11 thoughts on “CS5: Dreamweaver – What’s New?

    1. I am trying to find if there is a way to make it reappear, but all I see is that pop-up letting you select one or the other. It may be in there, I just have not found it yet. I will repost if it makes an appearance. That said, all the other features really do make this a worthwhile update.

  1. The other features look good, but I use this application every day.
    I use that side by side view almost exclusively.

    I won’t upgrade if it is no longer available.

    Please let me know if you find it.

    Thanks

    Rich

  2. Is there a dot in the middle of the left hand vertical border of your files window? Hover on the dot with the mouse cursor until it changes to a double arrow symbol, then drag the curtain divider to the right. You must to set up a remote site and a local site to see anything useful.

  3. Hi Grave,

    Nope, there is no such dot. If you hover over either the left or right edge of the window, you get a symbol, but it simply resizes the window. I cannot find a way to show both local and remote at the same time.
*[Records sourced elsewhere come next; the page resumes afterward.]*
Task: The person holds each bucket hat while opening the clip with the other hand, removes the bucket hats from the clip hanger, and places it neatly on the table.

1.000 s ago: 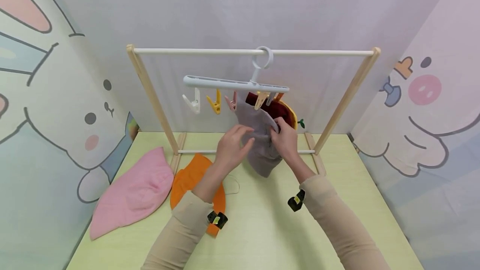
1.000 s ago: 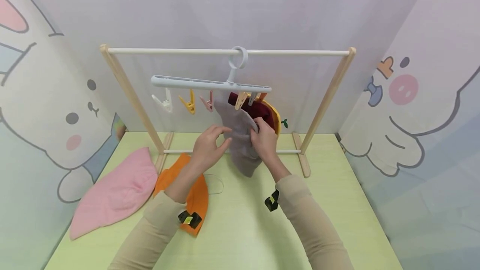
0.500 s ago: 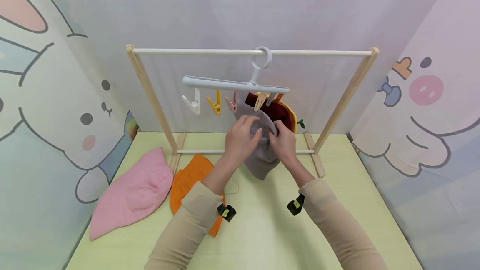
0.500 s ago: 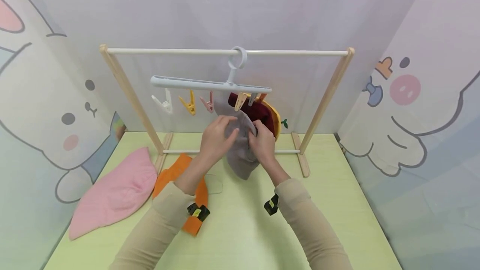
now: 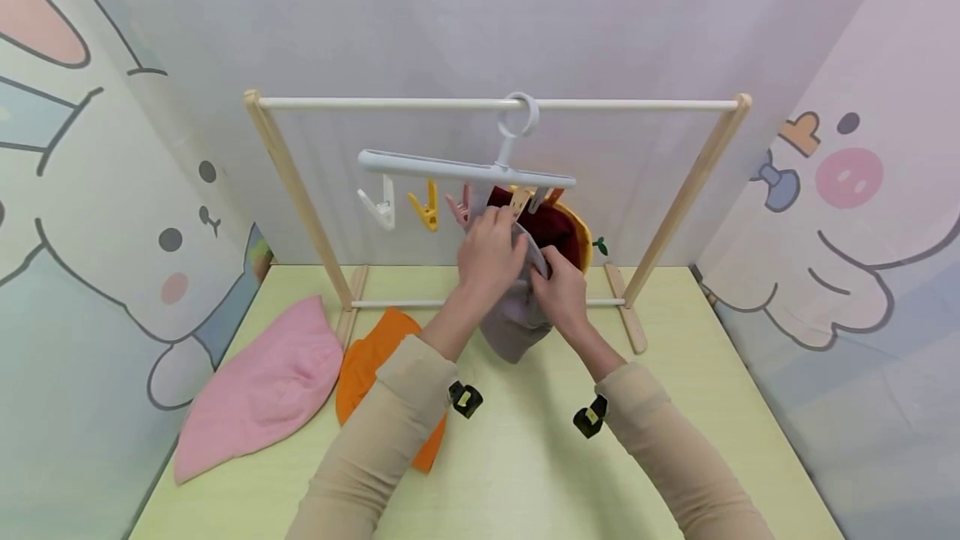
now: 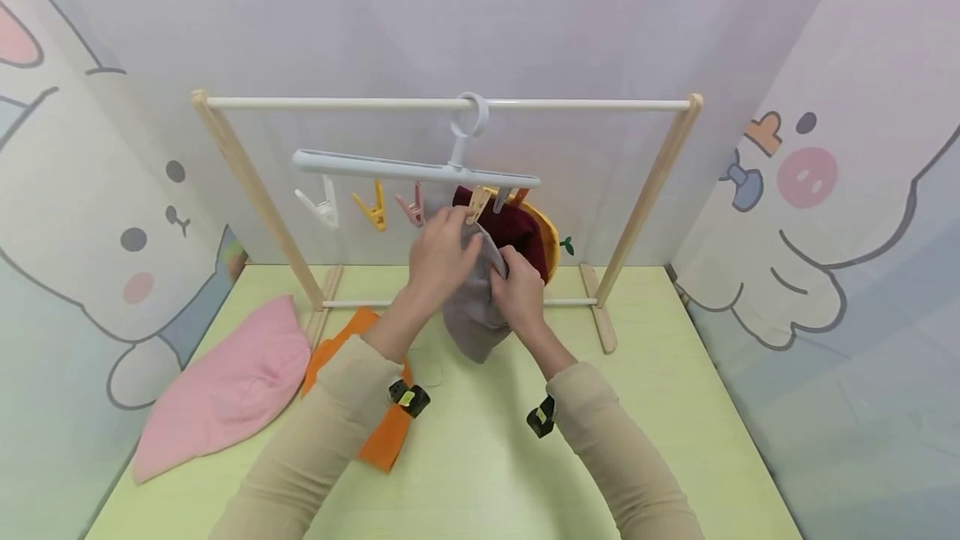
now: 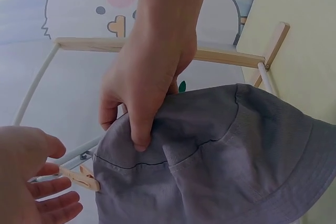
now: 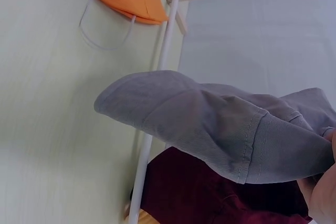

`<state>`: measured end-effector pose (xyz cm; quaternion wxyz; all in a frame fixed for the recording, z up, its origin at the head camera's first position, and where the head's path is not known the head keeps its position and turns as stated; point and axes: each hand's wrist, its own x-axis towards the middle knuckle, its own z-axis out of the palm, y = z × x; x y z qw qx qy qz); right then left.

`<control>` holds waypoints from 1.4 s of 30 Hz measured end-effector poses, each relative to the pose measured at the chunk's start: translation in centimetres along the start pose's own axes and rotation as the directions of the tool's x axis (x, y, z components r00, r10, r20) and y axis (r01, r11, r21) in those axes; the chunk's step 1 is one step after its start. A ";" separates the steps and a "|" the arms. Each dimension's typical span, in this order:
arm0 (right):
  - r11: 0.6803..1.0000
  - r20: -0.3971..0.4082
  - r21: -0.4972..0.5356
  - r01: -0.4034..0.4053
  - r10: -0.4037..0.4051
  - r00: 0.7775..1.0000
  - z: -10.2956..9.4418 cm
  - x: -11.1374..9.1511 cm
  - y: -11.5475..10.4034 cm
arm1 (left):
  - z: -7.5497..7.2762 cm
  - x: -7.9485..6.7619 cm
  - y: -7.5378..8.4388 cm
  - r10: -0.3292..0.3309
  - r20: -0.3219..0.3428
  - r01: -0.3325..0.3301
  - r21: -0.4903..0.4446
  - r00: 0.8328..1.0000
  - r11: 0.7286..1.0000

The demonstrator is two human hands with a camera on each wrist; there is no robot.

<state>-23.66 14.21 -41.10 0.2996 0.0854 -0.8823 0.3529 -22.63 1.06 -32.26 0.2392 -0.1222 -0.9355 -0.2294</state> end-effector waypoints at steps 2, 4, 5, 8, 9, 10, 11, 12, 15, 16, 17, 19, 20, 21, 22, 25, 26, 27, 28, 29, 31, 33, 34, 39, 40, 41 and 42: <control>1.000 0.004 0.004 0.006 -0.006 1.000 0.0 -0.1 -0.1 | 0.1 0.5 0.1 -0.007 -0.005 0.007 0.039 1.000 0.999; 1.000 0.011 0.006 0.014 -0.014 1.000 0.0 -0.3 -0.2 | 0.3 0.8 0.2 -0.007 -0.016 0.008 0.071 1.000 0.997; 1.000 0.013 0.007 0.019 -0.019 1.000 0.0 -0.3 -0.3 | 0.4 1.0 0.3 -0.006 -0.020 0.008 0.088 1.000 0.996; 1.000 0.021 0.014 0.023 -0.024 1.000 0.0 -0.4 -0.4 | 0.6 1.4 0.4 -0.007 -0.023 0.010 0.126 1.000 0.992; 1.000 0.021 0.014 0.024 -0.024 0.999 0.0 -0.4 -0.4 | 0.7 1.5 0.4 -0.009 -0.024 0.012 0.136 1.000 0.991; 1.000 0.022 0.016 0.021 -0.021 1.000 0.0 -0.4 -0.4 | 0.8 1.7 0.4 -0.011 -0.025 0.014 0.145 1.000 0.989; 1.000 0.023 0.018 0.017 -0.018 1.000 0.0 -0.4 -0.4 | 0.8 1.8 0.4 -0.015 -0.028 0.019 0.149 0.999 0.989; 1.000 0.025 0.018 0.012 -0.012 1.000 0.0 -0.4 -0.4 | 0.9 1.9 0.5 -0.022 -0.027 0.026 0.155 0.999 0.988; 1.000 0.027 0.012 -0.001 0.000 1.000 -0.1 -0.3 -0.3 | 1.2 2.3 0.6 -0.039 -0.031 0.043 0.167 0.999 0.985; 1.000 0.028 0.010 -0.005 0.004 1.000 -0.1 -0.3 -0.3 | 1.3 2.4 0.6 -0.044 -0.033 0.049 0.175 0.999 0.983; 1.000 0.028 0.009 -0.006 0.006 1.000 -0.1 -0.3 -0.2 | 1.4 2.5 0.6 -0.046 -0.038 0.052 0.184 0.998 0.982; 1.000 0.030 0.004 -0.006 0.006 1.000 -0.1 -0.3 -0.2 | 1.7 2.7 0.7 -0.040 -0.064 0.052 0.213 0.997 0.976; 1.000 0.030 0.005 -0.005 0.005 1.000 -0.1 -0.3 -0.2 | 1.9 2.7 0.6 -0.031 -0.083 0.049 0.232 0.996 0.972; 1.000 0.032 0.006 -0.005 0.005 0.999 -0.1 -0.2 -0.2 | 2.1 2.8 0.6 -0.019 -0.105 0.046 0.253 0.994 0.966; 1.000 0.033 0.008 -0.004 0.004 0.999 -0.1 -0.2 -0.2 | 2.3 2.9 0.6 -0.005 -0.131 0.042 0.276 0.991 0.960; 1.000 0.038 0.013 -0.006 0.006 0.999 -0.1 -0.1 -0.3 | 2.7 3.2 0.5 0.030 -0.189 0.034 0.327 0.982 0.944; 1.000 0.040 0.014 -0.008 0.008 0.999 -0.1 -0.1 -0.3 | 2.8 3.3 0.5 0.036 -0.197 0.034 0.341 0.980 0.939; 1.000 0.042 0.014 -0.010 0.010 0.999 -0.1 -0.1 -0.3 | 2.9 3.4 0.5 0.037 -0.201 0.037 0.350 0.979 0.936; 1.000 0.042 0.013 -0.011 0.011 0.999 -0.1 0.0 -0.3 | 2.9 3.5 0.6 0.037 -0.202 0.038 0.359 0.979 0.933; 1.000 0.042 0.014 -0.012 0.011 0.999 -0.1 0.0 -0.3 | 3.0 3.6 0.6 0.038 -0.204 0.040 0.366 0.978 0.930; 1.000 0.040 0.014 -0.007 0.007 0.999 0.0 0.1 -0.3 | 3.2 3.7 0.6 0.043 -0.220 0.045 0.380 0.975 0.924; 1.000 0.033 0.011 0.001 -0.001 0.999 0.0 0.1 -0.2 | 3.5 3.9 0.6 0.056 -0.254 0.050 0.395 0.966 0.918; 1.000 0.028 0.009 0.004 -0.004 1.000 0.1 0.1 -0.2 | 3.7 3.9 0.6 0.066 -0.271 0.050 0.400 0.960 0.915; 1.000 0.022 0.000 0.013 -0.013 1.000 0.1 0.2 -0.3 | 4.5 4.3 0.2 0.096 -0.332 0.058 0.424 0.939 0.904; 1.000 0.023 0.000 0.013 -0.013 1.000 0.1 0.2 -0.3 | 4.6 4.3 0.1 0.100 -0.338 0.058 0.428 0.936 0.902; 1.000 0.025 0.000 0.014 -0.014 1.000 0.1 0.2 -0.3 | 4.7 4.4 0.0 0.103 -0.346 0.060 0.432 0.933 0.900; 1.000 0.027 -0.001 0.014 -0.014 1.000 0.1 0.2 -0.3 | 4.8 4.4 0.0 0.107 -0.355 0.062 0.433 0.929 0.899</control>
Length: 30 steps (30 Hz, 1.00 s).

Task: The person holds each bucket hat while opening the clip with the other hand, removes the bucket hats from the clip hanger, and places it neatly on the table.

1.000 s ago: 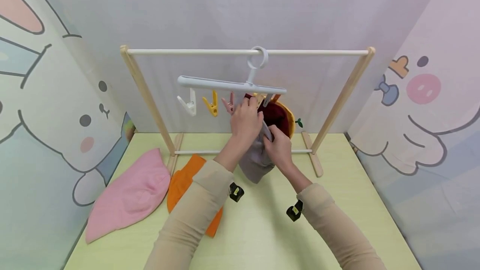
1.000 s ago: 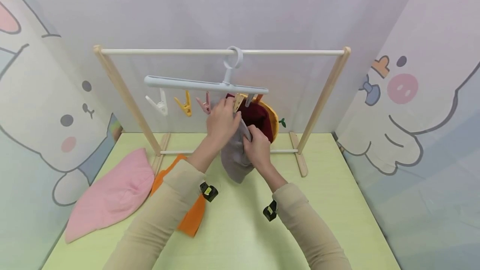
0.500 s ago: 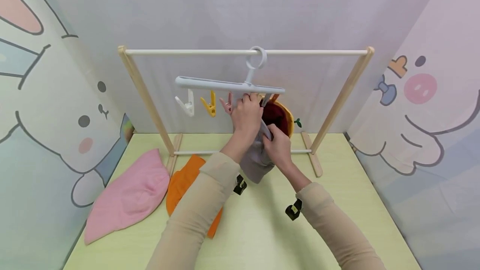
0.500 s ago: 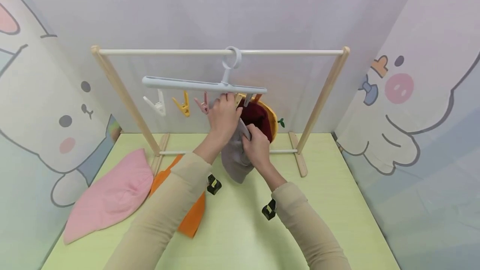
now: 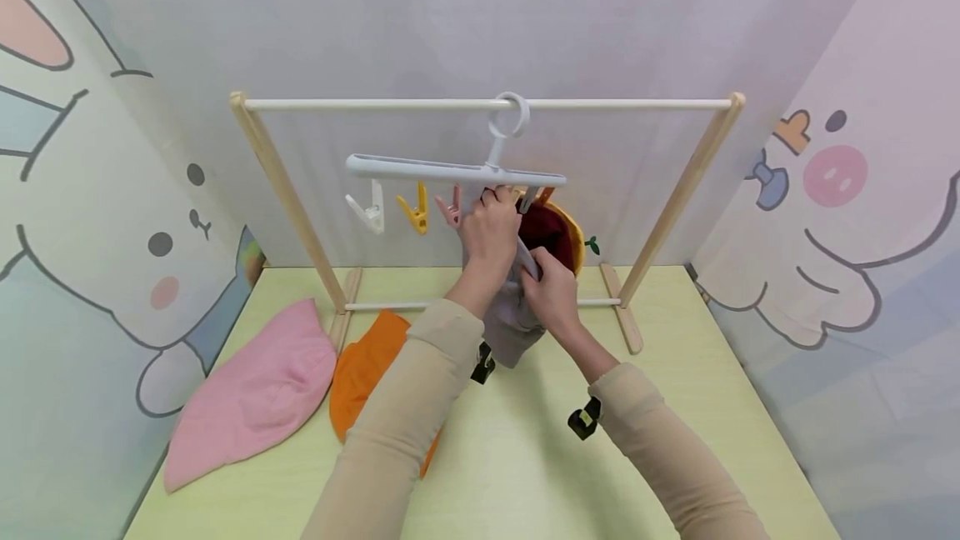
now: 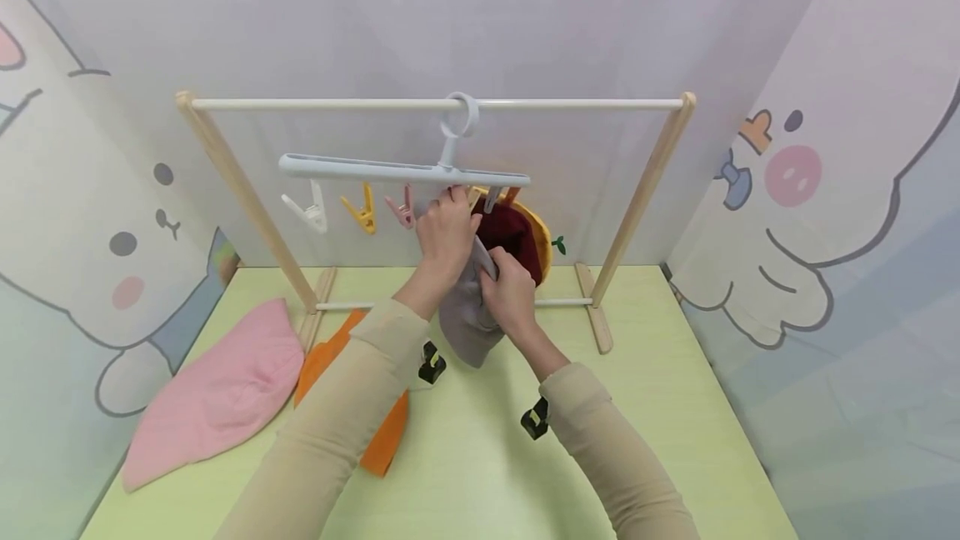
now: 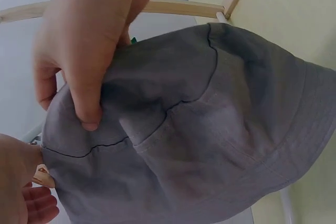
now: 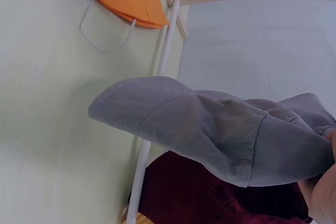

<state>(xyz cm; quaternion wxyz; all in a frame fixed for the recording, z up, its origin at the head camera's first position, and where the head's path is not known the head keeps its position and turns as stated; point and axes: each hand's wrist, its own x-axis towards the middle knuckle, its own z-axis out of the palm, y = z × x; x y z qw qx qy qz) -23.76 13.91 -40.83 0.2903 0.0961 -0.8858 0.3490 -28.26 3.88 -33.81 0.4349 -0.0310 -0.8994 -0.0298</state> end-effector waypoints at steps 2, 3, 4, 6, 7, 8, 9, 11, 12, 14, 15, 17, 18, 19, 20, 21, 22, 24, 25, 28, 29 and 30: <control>1.000 -0.003 0.001 0.002 -0.002 1.000 0.0 0.0 -0.1 | 0.2 0.0 0.0 0.003 -0.025 -0.002 0.005 1.000 1.000; 1.000 -0.004 0.003 0.003 -0.003 1.000 0.0 0.0 -0.1 | 0.3 0.0 -0.1 0.005 -0.037 -0.005 0.007 0.999 1.000; 1.000 -0.006 0.003 0.006 -0.006 1.000 0.0 0.0 -0.1 | 0.3 0.0 -0.1 0.007 -0.047 -0.007 0.009 0.999 1.000; 1.000 -0.010 0.004 0.012 -0.012 1.000 -0.1 0.0 -0.1 | 0.4 0.0 -0.1 0.007 -0.064 -0.006 0.012 0.998 1.000; 1.000 -0.011 0.005 0.014 -0.014 1.000 -0.1 0.0 -0.2 | 0.5 0.0 -0.1 0.008 -0.066 -0.007 0.014 0.998 1.000; 1.000 -0.013 0.005 0.016 -0.016 1.000 -0.1 0.0 -0.2 | 0.5 0.0 -0.1 0.009 -0.065 -0.008 0.015 0.998 1.000; 1.000 -0.013 0.005 0.017 -0.017 1.000 -0.1 0.0 -0.2 | 0.4 0.0 -0.1 0.010 -0.063 -0.009 0.014 0.998 1.000; 1.000 -0.012 0.004 0.015 -0.015 1.000 -0.1 0.1 -0.2 | 0.4 0.0 -0.1 0.018 -0.059 -0.017 0.010 0.998 1.000; 1.000 -0.010 0.003 0.014 -0.014 1.000 0.0 0.1 -0.2 | 0.4 -0.1 -0.2 0.023 -0.056 -0.022 0.007 0.998 1.000; 1.000 -0.009 0.005 0.013 -0.013 1.000 -0.1 0.1 -0.2 | 0.3 -0.1 -0.3 0.036 -0.053 -0.036 -0.002 0.998 0.999; 1.000 -0.007 0.005 0.013 -0.013 1.000 -0.1 0.1 -0.3 | 0.3 -0.1 -0.3 0.041 -0.056 -0.042 -0.007 0.998 0.999; 1.000 -0.005 0.007 0.014 -0.014 1.000 -0.1 0.1 -0.3 | 0.3 -0.1 -0.4 0.051 -0.059 -0.053 -0.020 0.997 0.998; 1.000 -0.004 0.008 0.015 -0.014 1.000 -0.1 0.1 -0.4 | 0.3 -0.1 -0.5 0.055 -0.059 -0.057 -0.026 0.997 0.998; 1.000 -0.003 0.009 0.014 -0.014 1.000 -0.1 0.1 -0.4 | 0.2 -0.2 -0.5 0.058 -0.060 -0.060 -0.032 0.996 0.998; 1.000 -0.003 0.010 0.013 -0.013 1.000 -0.2 0.1 -0.5 | 0.2 -0.2 -0.5 0.062 -0.056 -0.064 -0.036 0.996 0.997; 1.000 0.001 0.011 0.008 -0.008 1.000 -0.2 0.1 -0.5 | 0.1 -0.2 -0.6 0.065 -0.052 -0.067 -0.038 0.997 0.997; 1.000 0.003 0.012 0.004 -0.004 1.000 -0.2 0.1 -0.5 | 0.1 -0.2 -0.6 0.070 -0.042 -0.071 -0.041 0.997 0.997; 1.000 0.010 0.014 -0.008 0.008 1.000 -0.2 0.1 -0.5 | 0.0 -0.2 -0.7 0.078 -0.019 -0.078 -0.040 0.997 0.996; 1.000 0.013 0.017 -0.014 0.013 1.000 -0.2 0.1 -0.5 | -0.1 -0.2 -0.7 0.080 -0.009 -0.081 -0.038 0.997 0.996; 0.999 0.016 0.026 -0.022 0.022 1.000 -0.2 0.1 -0.5 | -0.3 -0.2 -0.8 0.089 0.008 -0.089 -0.032 0.996 0.996; 0.999 0.016 0.029 -0.022 0.022 1.000 -0.2 0.1 -0.5 | -0.3 -0.2 -0.8 0.091 0.009 -0.091 -0.028 0.996 0.996; 0.999 0.016 0.031 -0.021 0.020 1.000 -0.2 0.1 -0.5 | -0.3 -0.3 -0.8 0.092 0.005 -0.091 -0.024 0.996 0.996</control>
    I have sent a request to Adobe, but so far, no answer.

  4. WAIT!!! I FOUND IT!

    OK, it is there, but I had to look deep to find the way.

    Rich, it can be done. In the very upper right of the window is a very small menu indicator. Clicking on it offered some choices, one of which was to “Expand” the window. Clicking on that returned it to the side by side view I was missing and really wanted.

    Oddly, however, after expanding it, the small menu item disappeared! 🙂

  5. Sorry to be so thick, but I am having a nightmare and, although a designer, I am not a tecchie and glaze over, so be kind! I needed to delete a page on the remote server. In my previous Dreamweaver versions, I simply right clicked and the edit menu came up and ‘delete’ was on there. Now, in CS4 and 5, I can’t find a delete button anywhere!!!!

    Please can someone give me a really simple explanation and tell me what to do?
    Thanks, so much.

  6. Well, there is an easier way using what we discussed above.
    * Open the file browser as described (Window->Files, or Command-Shift-F).
    * If all you see is the “local view”, either use the pop-up to see the remote view, OR, as mentioned above, click the little icon that looks like a box inside a box on the right upper edge of the window. This should expand the window to show both remote and local files.
    * Click the little button that connect to the remote server (looks like to cable ends together with a dot. It is the first icon on the left.) This should now fill in the remote file window so you can see all the files.
    * Now, select the file you wish to delete (single click it to highlight it) and hit the Delete Key on your keyboard.
    * A dialog should pop up and ask if you really want to delete the file, and you can say yes to get rid of it.

    I was surprised that the Delete file menu item went away as well, but I guess most people are now used to just hitting the Delete key.

    Hope this helps.
    -Owen-

  7. I recently bought DW cs5 for mac. I edit my web site remotely. But I cannot figure out how to get access to my remote site with this software. With cs4 for Windowns I just went to the manage sites dialogue box. How do I get there?

  8. Hi Jim,

    Read the comments above yours, because I could not find it either at first. If the previous comments do not do it for you, let me know.